The rapidly increasing human population particularly in the developing world has increased the demand for animal protein, especially for pork and poultry products, for human nutrition (World Bank Group 2015). This is an opportunity for smallholder farmers in Africa to increase household income and improve their livelihoods by connecting with the livestock and poultry value chain. Poultry production, in particular, has a potentially great role to play in terms of poverty alleviation in most developing countries. In Swaziland, for example, poultry are the most widely owned farm animal species, with more than 90% of rural households rearing poultry in the country (Rajiur Rahman 2012; Siyaya and Masuku 2013). However, smallholder farmers in sub-Saharan Africa (SSA) often lack access to good quality feed with sufficient energy and a balanced amino acid profile that is needed to ensure satisfactory animal performance (Martens et al. 2012).
SBM is a widely used feed supplement with high energy content and an amino acid profile close to ideal. The protein quality of SBM is high for poultry, and SBM is a particularly good source of lysine, arginine and tryptophan, but it is deficient in methionine plus cysteine, threonine and valine (Baker 2000). Globally, however, SBM is predominantly used in highly industrialised production systems for pigs and poultry, and there is little surplus SBM for smallholder farmers. Thus, many livestock farmers in most developing countries cannot afford the exorbitant costs of importation of this protein supplement. Therefore, to meet the nutritional requirements of poultry in SSA, there is a need to identify alternative low-cost protein sources (Martens et al. 2012; Acheampong-Boateng et al. 2016).

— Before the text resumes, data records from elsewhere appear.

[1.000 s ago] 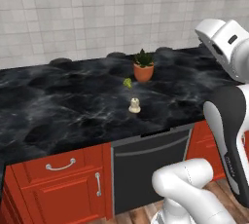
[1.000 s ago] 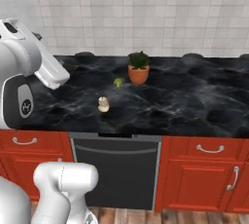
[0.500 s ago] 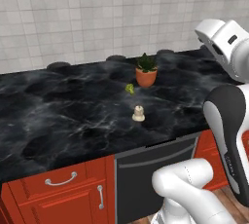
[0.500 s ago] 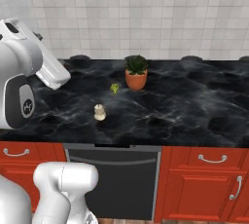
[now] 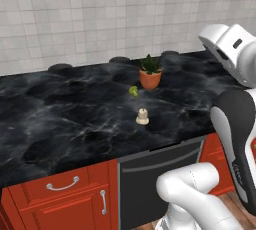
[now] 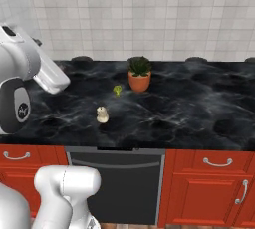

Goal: Pick the candle and jar from the dining table and place them in the open cabinet. Close the cabinet after placing the objects.

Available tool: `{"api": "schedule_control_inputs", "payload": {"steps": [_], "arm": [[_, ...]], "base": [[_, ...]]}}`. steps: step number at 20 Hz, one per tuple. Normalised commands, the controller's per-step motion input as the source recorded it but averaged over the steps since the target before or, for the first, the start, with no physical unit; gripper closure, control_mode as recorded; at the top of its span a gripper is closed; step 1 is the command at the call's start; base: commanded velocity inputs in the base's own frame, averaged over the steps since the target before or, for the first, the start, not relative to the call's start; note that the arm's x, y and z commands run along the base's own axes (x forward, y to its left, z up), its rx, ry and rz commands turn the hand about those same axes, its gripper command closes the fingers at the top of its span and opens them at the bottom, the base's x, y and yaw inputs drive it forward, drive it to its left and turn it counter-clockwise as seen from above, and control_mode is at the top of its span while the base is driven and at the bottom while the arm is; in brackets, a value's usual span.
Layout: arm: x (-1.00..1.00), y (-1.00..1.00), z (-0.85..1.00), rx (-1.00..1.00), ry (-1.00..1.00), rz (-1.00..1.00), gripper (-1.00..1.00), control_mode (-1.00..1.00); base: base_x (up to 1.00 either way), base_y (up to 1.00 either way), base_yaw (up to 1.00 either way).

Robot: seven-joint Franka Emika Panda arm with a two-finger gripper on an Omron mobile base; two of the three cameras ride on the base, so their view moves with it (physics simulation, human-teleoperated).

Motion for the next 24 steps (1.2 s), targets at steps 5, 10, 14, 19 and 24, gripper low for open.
{"api": "schedule_control_inputs", "payload": {"steps": [5,10,14,19,24], "arm": [[-0.26,0.11,0.00,-0.15,0.35,0.01,-1.00,-1.00],[-0.11,0.11,-0.03,-0.13,0.34,0.03,-1.00,-1.00],[0.00,0.04,-0.35,-0.10,0.20,0.05,-1.00,-1.00],[0.00,0.02,-0.44,-0.07,0.03,0.03,-1.00,-1.00],[0.01,0.15,-0.53,-0.11,0.00,0.03,-1.00,-1.00]], "base": [[0.00,0.00,0.00],[0.00,0.00,0.00],[0.00,0.00,0.00],[0.00,0.00,0.00],[0.00,0.00,0.00]]}}
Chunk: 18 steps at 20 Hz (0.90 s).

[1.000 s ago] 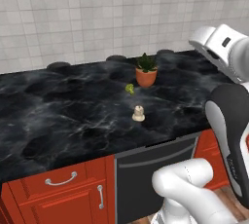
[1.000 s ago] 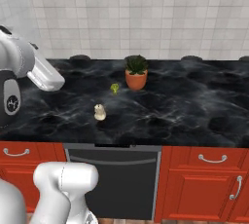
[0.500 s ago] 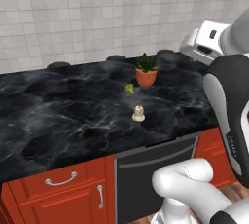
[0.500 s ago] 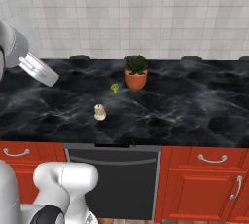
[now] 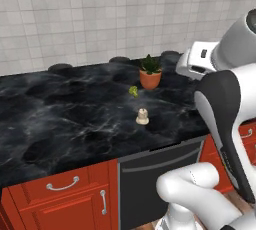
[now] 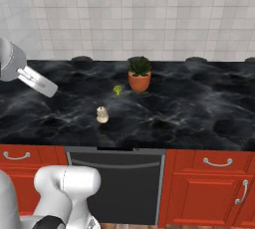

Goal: Pick the candle and jar from the dining table and place them in the open cabinet. Close the cabinet after placing the objects.

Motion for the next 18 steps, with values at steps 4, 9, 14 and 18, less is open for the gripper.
{"api": "schedule_control_inputs", "payload": {"steps": [4,9,14,18], "arm": [[0.07,0.22,-0.42,-0.06,0.00,0.04,-1.00,-1.00],[0.11,0.17,-0.24,0.00,0.00,0.06,-1.00,-1.00],[0.25,0.17,-0.25,0.00,0.02,0.11,-1.00,-1.00],[0.27,0.14,-0.23,0.00,0.04,0.12,-1.00,-1.00]], "base": [[0.00,0.00,0.00],[0.00,0.00,0.00],[0.00,0.00,0.00],[0.00,0.00,0.00]]}}
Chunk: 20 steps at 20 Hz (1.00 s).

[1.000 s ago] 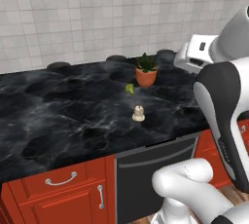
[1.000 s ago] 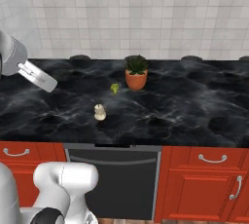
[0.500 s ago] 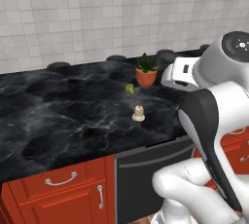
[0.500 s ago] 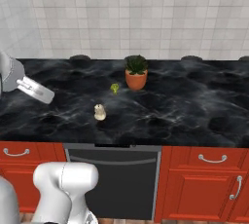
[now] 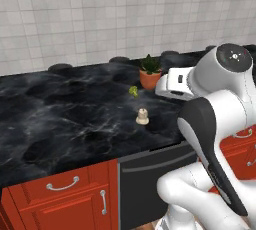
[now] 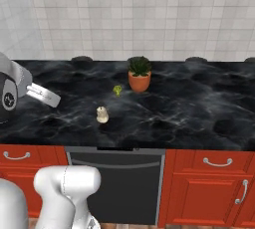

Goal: Pick the candle and jar from the dining table and place them in the open cabinet. Close the cabinet after placing the objects.

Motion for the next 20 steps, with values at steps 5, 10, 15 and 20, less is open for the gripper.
{"api": "schedule_control_inputs", "payload": {"steps": [5,10,15,20], "arm": [[0.19,0.06,-0.28,-0.02,0.02,0.06,-1.00,-1.00],[0.08,0.00,-0.30,-0.09,0.01,0.00,-1.00,-1.00],[0.10,0.00,-0.11,-0.06,0.06,0.00,-1.00,-1.00],[0.21,0.00,-0.03,0.00,0.09,0.00,-1.00,-1.00]], "base": [[0.00,0.00,0.00],[0.00,0.00,0.00],[0.00,0.00,0.00],[0.00,0.00,0.00]]}}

MSC is a by-product of oil extraction from the dry seeds of the ripe fruits of marula (Sclerocarya birrea A. Rich.), an indigenous fruit tree distributed throughout most of SSA from 17° 15′ N in the Aïr Mountains of Niger to 31° 00′ S near Port Shepstone in South Africa (Hall et al. 2002; Chirwa and Akinnifesi 2008). It is a novel locally available low-cost alternative protein supplement for livestock and poultry in Swaziland. In previous studies, it has been found to be a good dietary protein supplement for beef cattle (Mlambo et al. 2011a), dairy cattle (Mdziniso et al. 2016) and goats (Mlambo et al. 2011b). However, its nutritional value for poultry has hitherto not been investigated. This study was therefore undertaken to investigate the nutritional composition and oxidative and mycotoxin status of MSC and performance and carcass characteristics of broilers fed maize-based diets supplemented with graded levels of MSC at finisher phase.
Materials and methods
Location of study and source of materials
The study was conducted in a small-scale commercial broiler house outside Luve, a small town in central Swaziland that is located on the MR5 route between Mpisi and Mliba, 25 km northeast of Manzini city. The broiler house was made of wooden materials with a metal roof of corrugated iron sheets and removable tarpaulin side curtains.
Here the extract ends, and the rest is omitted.